- _Requirement_
Reproduce the data in its entirety, exactly as supplied.

________________________________________

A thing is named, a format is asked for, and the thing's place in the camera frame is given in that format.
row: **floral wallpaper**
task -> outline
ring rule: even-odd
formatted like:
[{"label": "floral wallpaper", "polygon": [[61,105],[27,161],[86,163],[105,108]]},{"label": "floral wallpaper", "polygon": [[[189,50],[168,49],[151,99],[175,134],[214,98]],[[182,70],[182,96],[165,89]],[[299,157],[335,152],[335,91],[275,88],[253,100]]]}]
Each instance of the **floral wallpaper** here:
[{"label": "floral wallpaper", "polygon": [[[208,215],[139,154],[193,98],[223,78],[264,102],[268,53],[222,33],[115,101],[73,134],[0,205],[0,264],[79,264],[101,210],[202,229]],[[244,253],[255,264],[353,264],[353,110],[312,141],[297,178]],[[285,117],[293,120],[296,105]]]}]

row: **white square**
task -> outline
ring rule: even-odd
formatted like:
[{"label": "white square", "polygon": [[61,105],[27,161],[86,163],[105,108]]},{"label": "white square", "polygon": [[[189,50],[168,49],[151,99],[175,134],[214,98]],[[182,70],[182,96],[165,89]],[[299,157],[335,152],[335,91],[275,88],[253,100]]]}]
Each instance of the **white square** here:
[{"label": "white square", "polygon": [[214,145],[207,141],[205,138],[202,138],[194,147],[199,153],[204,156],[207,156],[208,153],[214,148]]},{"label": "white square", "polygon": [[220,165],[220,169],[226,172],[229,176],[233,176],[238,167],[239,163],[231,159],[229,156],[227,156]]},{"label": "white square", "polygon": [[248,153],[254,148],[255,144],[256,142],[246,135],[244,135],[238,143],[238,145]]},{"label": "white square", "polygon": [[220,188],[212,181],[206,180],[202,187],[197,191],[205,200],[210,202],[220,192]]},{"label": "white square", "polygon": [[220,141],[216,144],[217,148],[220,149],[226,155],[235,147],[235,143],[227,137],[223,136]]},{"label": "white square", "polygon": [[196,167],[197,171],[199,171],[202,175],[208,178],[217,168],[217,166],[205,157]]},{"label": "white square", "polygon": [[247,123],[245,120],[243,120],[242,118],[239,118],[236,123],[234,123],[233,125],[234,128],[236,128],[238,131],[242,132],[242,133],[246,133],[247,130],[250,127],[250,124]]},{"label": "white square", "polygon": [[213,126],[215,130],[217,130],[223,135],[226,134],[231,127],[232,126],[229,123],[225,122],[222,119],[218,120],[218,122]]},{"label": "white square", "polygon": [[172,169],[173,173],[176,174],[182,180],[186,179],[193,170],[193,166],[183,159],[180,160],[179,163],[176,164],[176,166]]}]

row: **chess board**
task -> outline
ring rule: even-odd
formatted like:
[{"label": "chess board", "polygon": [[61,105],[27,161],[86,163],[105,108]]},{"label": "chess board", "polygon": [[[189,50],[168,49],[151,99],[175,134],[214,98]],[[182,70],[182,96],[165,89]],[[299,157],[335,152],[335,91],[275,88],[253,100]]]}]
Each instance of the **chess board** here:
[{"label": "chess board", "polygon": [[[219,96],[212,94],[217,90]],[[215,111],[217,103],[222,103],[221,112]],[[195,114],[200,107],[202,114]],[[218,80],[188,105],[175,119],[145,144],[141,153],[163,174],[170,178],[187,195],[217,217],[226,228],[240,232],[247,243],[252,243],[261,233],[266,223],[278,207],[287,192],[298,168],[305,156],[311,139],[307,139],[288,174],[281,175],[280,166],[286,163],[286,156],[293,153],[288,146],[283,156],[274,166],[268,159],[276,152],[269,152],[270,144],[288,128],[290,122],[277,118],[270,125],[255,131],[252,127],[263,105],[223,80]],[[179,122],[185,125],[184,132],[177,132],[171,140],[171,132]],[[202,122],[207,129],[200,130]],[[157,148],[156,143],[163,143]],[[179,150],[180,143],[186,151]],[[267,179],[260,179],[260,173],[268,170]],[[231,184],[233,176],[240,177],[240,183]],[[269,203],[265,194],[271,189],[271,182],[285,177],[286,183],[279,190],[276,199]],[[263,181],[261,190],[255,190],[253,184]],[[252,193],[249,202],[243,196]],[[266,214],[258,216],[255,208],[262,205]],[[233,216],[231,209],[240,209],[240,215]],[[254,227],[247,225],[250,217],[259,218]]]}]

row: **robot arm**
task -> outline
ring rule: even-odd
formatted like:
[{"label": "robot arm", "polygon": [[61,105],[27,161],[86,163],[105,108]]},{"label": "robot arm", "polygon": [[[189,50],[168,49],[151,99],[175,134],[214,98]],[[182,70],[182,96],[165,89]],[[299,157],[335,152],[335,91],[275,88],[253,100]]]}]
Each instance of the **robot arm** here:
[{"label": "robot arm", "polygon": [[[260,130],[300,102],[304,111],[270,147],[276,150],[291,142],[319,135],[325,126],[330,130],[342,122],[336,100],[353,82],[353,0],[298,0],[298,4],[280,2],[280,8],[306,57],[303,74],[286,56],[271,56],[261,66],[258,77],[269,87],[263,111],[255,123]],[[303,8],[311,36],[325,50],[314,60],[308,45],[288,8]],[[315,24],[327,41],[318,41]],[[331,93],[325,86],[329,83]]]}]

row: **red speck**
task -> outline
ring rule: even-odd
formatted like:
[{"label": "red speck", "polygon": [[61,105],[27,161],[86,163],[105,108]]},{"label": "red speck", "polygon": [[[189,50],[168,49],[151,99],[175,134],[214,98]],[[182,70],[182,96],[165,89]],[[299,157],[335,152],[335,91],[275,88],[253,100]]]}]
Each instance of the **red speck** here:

________________________________________

- _Written answer_
A thing is named, a format is asked for, and the thing's place in the camera frame is given in that format.
row: **floral wallpaper**
task -> outline
ring rule: even-odd
formatted like:
[{"label": "floral wallpaper", "polygon": [[61,105],[27,161],[86,163],[105,108]]},{"label": "floral wallpaper", "polygon": [[[189,50],[168,49],[151,99],[175,134],[214,98]],[[182,70],[182,96],[165,89]],[[299,157],[335,152],[335,91],[275,88],[253,100]]]}]
Each instance of the **floral wallpaper** here:
[{"label": "floral wallpaper", "polygon": [[[208,215],[139,154],[193,98],[223,78],[264,102],[268,53],[222,33],[115,101],[73,134],[0,205],[0,264],[79,264],[101,210],[202,229]],[[244,253],[255,264],[353,264],[353,110],[312,141],[297,178]],[[285,117],[293,120],[296,105]]]}]

row: **white square**
task -> outline
ring rule: even-odd
formatted like:
[{"label": "white square", "polygon": [[61,105],[27,161],[86,163],[105,108]]},{"label": "white square", "polygon": [[[189,50],[168,49],[151,99],[175,134],[214,98]],[[182,70],[182,96],[165,89]],[[299,157],[335,152],[335,91],[275,88],[253,100]]]}]
Each instance of the **white square** here:
[{"label": "white square", "polygon": [[214,145],[207,141],[205,138],[202,138],[194,147],[199,153],[204,156],[207,156],[208,153],[214,148]]},{"label": "white square", "polygon": [[220,165],[220,169],[226,172],[229,176],[233,176],[238,167],[239,163],[231,159],[229,156],[227,156]]},{"label": "white square", "polygon": [[248,153],[254,148],[255,144],[256,142],[246,135],[244,135],[238,143],[238,145]]},{"label": "white square", "polygon": [[220,188],[212,181],[206,180],[202,187],[197,191],[205,200],[210,202],[220,192]]},{"label": "white square", "polygon": [[220,141],[216,144],[217,148],[220,149],[226,155],[235,147],[235,143],[227,137],[223,136]]},{"label": "white square", "polygon": [[196,167],[197,171],[199,171],[202,175],[208,178],[217,168],[217,166],[205,157]]},{"label": "white square", "polygon": [[247,123],[245,120],[243,120],[242,118],[239,118],[236,123],[234,123],[233,125],[234,128],[236,128],[238,131],[242,132],[242,133],[246,133],[247,130],[250,127],[250,124]]},{"label": "white square", "polygon": [[213,126],[215,130],[217,130],[223,135],[226,134],[231,127],[232,126],[229,123],[225,122],[222,119],[218,120],[218,122]]},{"label": "white square", "polygon": [[172,169],[173,173],[176,174],[182,180],[186,179],[193,170],[193,166],[183,159],[180,160],[179,163],[176,164],[176,166]]}]

row: **chess board**
task -> outline
ring rule: even-odd
formatted like:
[{"label": "chess board", "polygon": [[61,105],[27,161],[86,163],[105,108]]},{"label": "chess board", "polygon": [[[189,50],[168,49],[151,99],[175,134],[214,98]],[[182,70],[182,96],[165,89]],[[299,157],[335,152],[335,91],[275,88],[253,100]]]}]
Each instance of the **chess board** here:
[{"label": "chess board", "polygon": [[[219,96],[212,94],[217,90]],[[215,111],[217,103],[222,103],[221,112]],[[195,114],[200,107],[202,114]],[[218,80],[188,105],[175,119],[145,144],[141,153],[163,174],[170,178],[187,195],[217,217],[226,228],[240,232],[247,243],[252,243],[261,233],[266,223],[278,207],[287,192],[298,168],[305,156],[311,139],[307,139],[288,174],[281,175],[280,166],[286,163],[286,156],[293,153],[288,146],[283,156],[274,166],[268,159],[276,152],[269,152],[270,144],[288,128],[290,122],[277,118],[270,125],[255,131],[252,127],[263,105],[223,80]],[[179,122],[185,125],[184,132],[177,132],[171,140],[171,132]],[[202,122],[207,129],[200,130]],[[157,148],[156,143],[163,143]],[[179,150],[180,143],[186,151]],[[267,179],[260,179],[260,173],[268,170]],[[231,184],[233,176],[240,177],[240,183]],[[269,203],[265,194],[271,189],[271,182],[285,177],[286,183],[279,190],[276,199]],[[263,181],[261,190],[255,190],[253,184]],[[252,193],[249,202],[243,196]],[[266,214],[258,216],[255,208],[262,205]],[[233,216],[231,209],[240,209],[240,215]],[[254,227],[247,225],[250,217],[259,218]]]}]

row: **robot arm**
task -> outline
ring rule: even-odd
formatted like:
[{"label": "robot arm", "polygon": [[61,105],[27,161],[86,163],[105,108]]},{"label": "robot arm", "polygon": [[[189,50],[168,49],[151,99],[175,134],[214,98]],[[182,70],[182,96],[165,89]],[[299,157],[335,152],[335,91],[275,88],[253,100]]]}]
Each instance of the **robot arm** here:
[{"label": "robot arm", "polygon": [[[260,130],[300,102],[304,111],[270,147],[276,150],[291,142],[319,135],[325,126],[330,130],[342,122],[336,100],[353,82],[353,0],[298,0],[298,4],[280,2],[280,8],[306,57],[303,74],[286,56],[271,56],[261,66],[258,77],[269,87],[263,111],[255,123]],[[303,8],[311,36],[325,50],[314,60],[308,45],[288,8]],[[315,24],[327,41],[318,41]],[[331,93],[325,86],[329,83]]]}]

row: **red speck**
task -> outline
ring rule: even-odd
formatted like:
[{"label": "red speck", "polygon": [[61,105],[27,161],[86,163],[105,108]]},{"label": "red speck", "polygon": [[[189,50],[168,49],[151,99],[175,134],[214,98]],[[182,70],[182,96],[165,89]],[[299,157],[335,152],[335,91],[275,88],[253,100]]]}]
Each instance of the **red speck** here:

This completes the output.